ANYONE who was lucky enough to witness Joe Jordan’s majestic diving header at Hampden against Czechoslovakia in 1973 would testify that heading is not only an integral part of football, but also to the theory that it borders on an art form.

What is often forgotten is that Scotland’s equaliser that night also came from a prodigious bound from big Jim Holton, who leapt above the Czech goalkeeper to nod home.

These snapshots of Scottish football history are priceless to supporters. But that doesn’t mean such moments don’t sometimes come at a price.

The latest findings from the FIELD (Football’s Influence on Lifelong health and Dementia) study led by Glasgow University are as sobering as the initial findings were in 2019, when it was established that professional footballers had an approximately three-and-a-half times greater risk of death due to neurodegenerative disease than the general public.

That led to the SFA introducing recommendations that children of primary school age should not be heading the ball at all, while it would be gradually introduced from the age of 13 onwards.

The latest study compared the medical records of around 8000 former professional footballers to around 23,000 members of the general public, and that data enabled the researchers to drill down further and identify the ratio of risk to position played.

They found that defenders were about five times likelier to develop dementia than the average person, while forwards were about three times more likely. Career length was also a major factor, with a five-year career doubling the risk of dementia, and a 15-year-career giving a dementia risk around five times higher than the average.

These results have led Professor Willie Stewart, consultant neuropathologist at the University of Glasgow, to the conclusion that football is now at a crossroads, where it must either seriously consider banning heading from the game altogether, or at the very least ensure that it makes participants as aware of the risks involved as the tobacco and alcohol industries must now do.

“I think football has to ask the question: ‘Is heading necessary for the game of football?’,” Stewart said.

“And by asking that question they must ask, ‘Is a risk of dementia necessary for the game of football?’

“In boxing it’s difficult to imagine the sport without head shots. Boxers are counselled on the risk and professional boxers get regular health checks and regular brain scans. In football? None of that. You can argue if heading the ball is really necessary.

“Maybe football has to say that for professionals who are counselled and looked after medically and who have regular brain scans and reviews, you can head the ball, but there is another form of football at community and youth level which is without heading and that is a risk-free or lower risk sport than we are currently presenting.

“And in parallel with that manufacturers of footballs should be selling the ball with a warning saying heading the ball may lead to risk of dementia.”

There is a part of me, which will no doubt chime with the feelings of many football fans reading these quotes, that instantly recoils in horror at the thought of heading being outlawed in football.

There will be others who go further still, and see this as just the latest piece of ‘wokery’, or just another example of this ‘snowflake’ generation. If they want to subject themselves – and their kids – to a greater risk of neurodegenerative diseases, then they bloody well should have the right to.

Perhaps though the families of those we have lost, like Billy McNeill, Ally McLeod, Jimmy Johnstone, Frank Kopel and Stevie Chalmers would say different. Perhaps those caring for those still suffering now, like Gordon McQueen and Bertie Auld, would have another perspective too.

Given the magnitude of the possible repercussions for both the game and potentially the long-term health of footballers, it is no surprise that the SFA have decided to take some time to review these findings and decide what their next step should be. If any.

Their initial recommendations, for me, struck the right balance between protecting younger players and also protecting the game of football as we all know and love it. But the prevalence of risk to those playing the professional game that has been uncovered surely cannot now be ignored?

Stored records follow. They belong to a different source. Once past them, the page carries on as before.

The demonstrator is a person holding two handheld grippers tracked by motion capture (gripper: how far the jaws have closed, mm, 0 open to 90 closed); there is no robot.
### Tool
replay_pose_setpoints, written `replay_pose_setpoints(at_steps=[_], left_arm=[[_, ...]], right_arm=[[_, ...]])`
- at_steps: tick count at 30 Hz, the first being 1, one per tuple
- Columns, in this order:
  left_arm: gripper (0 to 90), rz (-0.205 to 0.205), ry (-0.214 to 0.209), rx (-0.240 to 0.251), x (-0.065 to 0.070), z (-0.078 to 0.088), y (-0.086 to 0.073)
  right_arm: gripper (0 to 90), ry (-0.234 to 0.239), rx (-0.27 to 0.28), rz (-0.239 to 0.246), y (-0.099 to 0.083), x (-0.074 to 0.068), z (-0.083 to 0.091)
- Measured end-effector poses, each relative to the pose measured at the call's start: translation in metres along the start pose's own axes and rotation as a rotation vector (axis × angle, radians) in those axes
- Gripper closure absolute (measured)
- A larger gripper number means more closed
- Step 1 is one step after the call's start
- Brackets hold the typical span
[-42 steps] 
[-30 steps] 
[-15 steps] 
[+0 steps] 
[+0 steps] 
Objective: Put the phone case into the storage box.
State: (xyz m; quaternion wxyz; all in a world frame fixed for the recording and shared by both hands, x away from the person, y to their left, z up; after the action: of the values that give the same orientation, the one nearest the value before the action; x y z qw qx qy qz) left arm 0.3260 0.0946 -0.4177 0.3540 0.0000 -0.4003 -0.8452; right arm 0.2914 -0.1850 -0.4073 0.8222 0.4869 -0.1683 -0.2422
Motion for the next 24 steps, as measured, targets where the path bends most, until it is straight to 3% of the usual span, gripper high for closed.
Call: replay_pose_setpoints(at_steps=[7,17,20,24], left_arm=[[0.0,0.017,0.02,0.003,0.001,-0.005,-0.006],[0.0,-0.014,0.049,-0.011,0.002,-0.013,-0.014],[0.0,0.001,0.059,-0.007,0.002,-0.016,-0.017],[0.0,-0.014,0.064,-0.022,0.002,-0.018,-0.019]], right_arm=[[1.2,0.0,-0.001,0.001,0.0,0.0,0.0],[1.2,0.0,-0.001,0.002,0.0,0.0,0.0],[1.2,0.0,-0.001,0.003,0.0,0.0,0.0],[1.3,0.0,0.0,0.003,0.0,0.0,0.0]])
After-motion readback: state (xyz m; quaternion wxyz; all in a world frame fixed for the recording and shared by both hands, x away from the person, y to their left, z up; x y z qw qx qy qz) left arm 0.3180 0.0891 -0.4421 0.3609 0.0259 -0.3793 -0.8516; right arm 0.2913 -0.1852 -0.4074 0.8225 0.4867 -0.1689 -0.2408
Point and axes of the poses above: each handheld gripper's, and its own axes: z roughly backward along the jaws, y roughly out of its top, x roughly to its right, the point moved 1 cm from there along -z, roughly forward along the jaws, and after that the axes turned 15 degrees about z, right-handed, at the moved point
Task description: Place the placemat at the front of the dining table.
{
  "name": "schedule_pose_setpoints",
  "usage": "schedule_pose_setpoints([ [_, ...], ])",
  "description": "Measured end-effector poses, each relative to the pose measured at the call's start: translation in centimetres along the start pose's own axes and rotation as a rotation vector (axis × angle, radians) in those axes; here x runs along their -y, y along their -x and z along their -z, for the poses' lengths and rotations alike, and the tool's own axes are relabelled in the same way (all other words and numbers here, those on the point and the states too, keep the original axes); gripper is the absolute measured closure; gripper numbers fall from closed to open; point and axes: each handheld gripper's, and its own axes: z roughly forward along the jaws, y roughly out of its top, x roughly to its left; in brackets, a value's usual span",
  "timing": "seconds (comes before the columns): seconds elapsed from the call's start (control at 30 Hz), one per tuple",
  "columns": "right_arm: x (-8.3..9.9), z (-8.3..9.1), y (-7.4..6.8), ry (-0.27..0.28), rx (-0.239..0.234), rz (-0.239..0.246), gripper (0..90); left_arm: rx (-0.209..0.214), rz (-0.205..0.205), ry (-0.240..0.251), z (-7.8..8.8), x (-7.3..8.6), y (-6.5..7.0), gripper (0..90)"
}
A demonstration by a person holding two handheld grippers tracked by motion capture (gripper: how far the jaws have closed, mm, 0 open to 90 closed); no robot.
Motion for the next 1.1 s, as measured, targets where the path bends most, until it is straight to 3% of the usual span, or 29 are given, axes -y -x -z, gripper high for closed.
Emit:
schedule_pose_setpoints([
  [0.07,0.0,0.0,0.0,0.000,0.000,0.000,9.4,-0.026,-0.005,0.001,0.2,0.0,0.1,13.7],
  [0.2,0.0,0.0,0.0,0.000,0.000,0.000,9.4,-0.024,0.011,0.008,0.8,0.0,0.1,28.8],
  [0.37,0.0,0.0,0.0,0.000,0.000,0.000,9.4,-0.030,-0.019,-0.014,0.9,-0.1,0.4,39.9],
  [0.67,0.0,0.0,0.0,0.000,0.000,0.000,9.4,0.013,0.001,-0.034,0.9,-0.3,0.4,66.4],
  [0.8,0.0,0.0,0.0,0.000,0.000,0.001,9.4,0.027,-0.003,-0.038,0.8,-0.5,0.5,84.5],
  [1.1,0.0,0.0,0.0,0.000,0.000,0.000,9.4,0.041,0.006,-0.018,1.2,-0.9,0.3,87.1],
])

Professor Stewart’s suggestion that it may be time to outlaw heading altogether goes too far in my view, but there is certainly great merit in his recommendations that football associations and the clubs themselves should now look after their employees in much the same way that boxing does, by educating them fully in the risks and in monitoring their health with regular brain scans.

Concussion substitutes is another avenue worth exploring, where any significant blow to the head results in a player being removed from the action. Even temporarily, until they can be fully assessed.

Only last December, Arsenal’s David Luiz played on with a bloody bandage around his head following a head collision with Wolverhampton Wanderers striker Raul Jimenez which left the forward with a fractured skull.

Headway, the brain injury charity, has been vocal in criticising football for its procrastination on the issue, saying it lags well behind rugby or the NFL in its attempts to mitigate the risks of playing the sport.

What is clear is that football sticking its head in the sand is no longer an option. Hopefully it will be news of this study, and not news of tragedy striking another former player, that presses the sport into action.